The problem
In your reply, reproduce the lines from the first one below to the line containing "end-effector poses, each", inclusive, exactly as they stand.

Dataset content
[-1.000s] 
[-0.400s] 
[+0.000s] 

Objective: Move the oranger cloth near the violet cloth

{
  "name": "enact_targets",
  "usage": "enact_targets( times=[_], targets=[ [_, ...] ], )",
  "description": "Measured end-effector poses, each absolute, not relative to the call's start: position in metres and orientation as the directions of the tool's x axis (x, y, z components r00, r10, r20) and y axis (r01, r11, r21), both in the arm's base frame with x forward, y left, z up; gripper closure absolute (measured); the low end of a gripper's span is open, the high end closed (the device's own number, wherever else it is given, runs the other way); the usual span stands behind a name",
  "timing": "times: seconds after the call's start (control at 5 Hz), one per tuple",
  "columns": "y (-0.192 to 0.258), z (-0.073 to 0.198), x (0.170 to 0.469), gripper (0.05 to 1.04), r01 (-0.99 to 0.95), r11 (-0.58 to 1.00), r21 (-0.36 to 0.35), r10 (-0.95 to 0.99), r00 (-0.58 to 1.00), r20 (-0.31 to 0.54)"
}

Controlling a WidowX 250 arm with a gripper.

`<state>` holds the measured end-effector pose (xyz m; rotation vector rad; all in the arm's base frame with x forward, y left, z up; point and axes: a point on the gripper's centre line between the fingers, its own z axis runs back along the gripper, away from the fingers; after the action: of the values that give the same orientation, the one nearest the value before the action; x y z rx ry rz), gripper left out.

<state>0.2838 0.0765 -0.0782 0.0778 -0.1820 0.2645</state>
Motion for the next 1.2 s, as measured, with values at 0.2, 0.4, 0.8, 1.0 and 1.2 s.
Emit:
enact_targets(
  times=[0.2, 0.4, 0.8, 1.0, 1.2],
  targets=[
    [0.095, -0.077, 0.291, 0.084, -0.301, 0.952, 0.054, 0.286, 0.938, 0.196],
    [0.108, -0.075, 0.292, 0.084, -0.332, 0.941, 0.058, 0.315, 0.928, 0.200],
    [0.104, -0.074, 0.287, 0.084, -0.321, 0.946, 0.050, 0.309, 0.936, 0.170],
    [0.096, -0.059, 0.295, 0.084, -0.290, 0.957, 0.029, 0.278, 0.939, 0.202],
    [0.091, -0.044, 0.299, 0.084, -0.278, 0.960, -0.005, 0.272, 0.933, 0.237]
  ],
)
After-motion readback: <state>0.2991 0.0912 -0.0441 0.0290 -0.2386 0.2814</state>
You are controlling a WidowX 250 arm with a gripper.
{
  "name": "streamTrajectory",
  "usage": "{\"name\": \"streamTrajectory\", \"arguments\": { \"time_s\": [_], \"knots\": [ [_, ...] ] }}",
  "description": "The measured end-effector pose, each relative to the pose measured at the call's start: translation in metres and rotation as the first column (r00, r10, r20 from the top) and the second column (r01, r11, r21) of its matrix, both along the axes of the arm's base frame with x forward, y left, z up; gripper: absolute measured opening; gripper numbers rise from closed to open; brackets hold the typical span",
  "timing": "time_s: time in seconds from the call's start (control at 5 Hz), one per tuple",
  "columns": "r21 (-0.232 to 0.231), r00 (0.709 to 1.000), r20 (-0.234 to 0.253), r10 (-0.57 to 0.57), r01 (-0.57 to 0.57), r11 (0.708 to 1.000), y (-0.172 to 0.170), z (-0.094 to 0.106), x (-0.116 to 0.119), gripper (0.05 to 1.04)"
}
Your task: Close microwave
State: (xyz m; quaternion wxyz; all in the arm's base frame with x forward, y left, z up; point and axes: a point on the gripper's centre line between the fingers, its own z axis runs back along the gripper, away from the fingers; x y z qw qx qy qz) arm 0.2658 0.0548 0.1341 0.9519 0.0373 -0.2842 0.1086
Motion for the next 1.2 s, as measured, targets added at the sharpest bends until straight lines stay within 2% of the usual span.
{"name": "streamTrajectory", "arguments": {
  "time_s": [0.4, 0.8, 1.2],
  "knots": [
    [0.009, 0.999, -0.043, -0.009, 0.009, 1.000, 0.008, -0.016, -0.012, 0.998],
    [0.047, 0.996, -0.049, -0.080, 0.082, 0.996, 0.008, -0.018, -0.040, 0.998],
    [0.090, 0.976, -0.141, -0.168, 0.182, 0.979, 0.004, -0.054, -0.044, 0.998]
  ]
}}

Task response
[-1.000s] 
[-0.400s] 
[+0.000s] 

Objective: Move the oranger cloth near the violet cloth

{
  "name": "enact_targets",
  "usage": "enact_targets( times=[_], targets=[ [_, ...] ], )",
  "description": "Measured end-effector poses, each absolute, not relative to the call's start: position in metres and orientation as the directions of the tool's x axis (x, y, z components r00, r10, r20) and y axis (r01, r11, r21), both in the arm's base frame with x forward, y left, z up; gripper closure absolute (measured); the low end of a gripper's span is open, the high end closed (the device's own number, wherever else it is given, runs the other way); the usual span stands behind a name",

What came before is the complete response.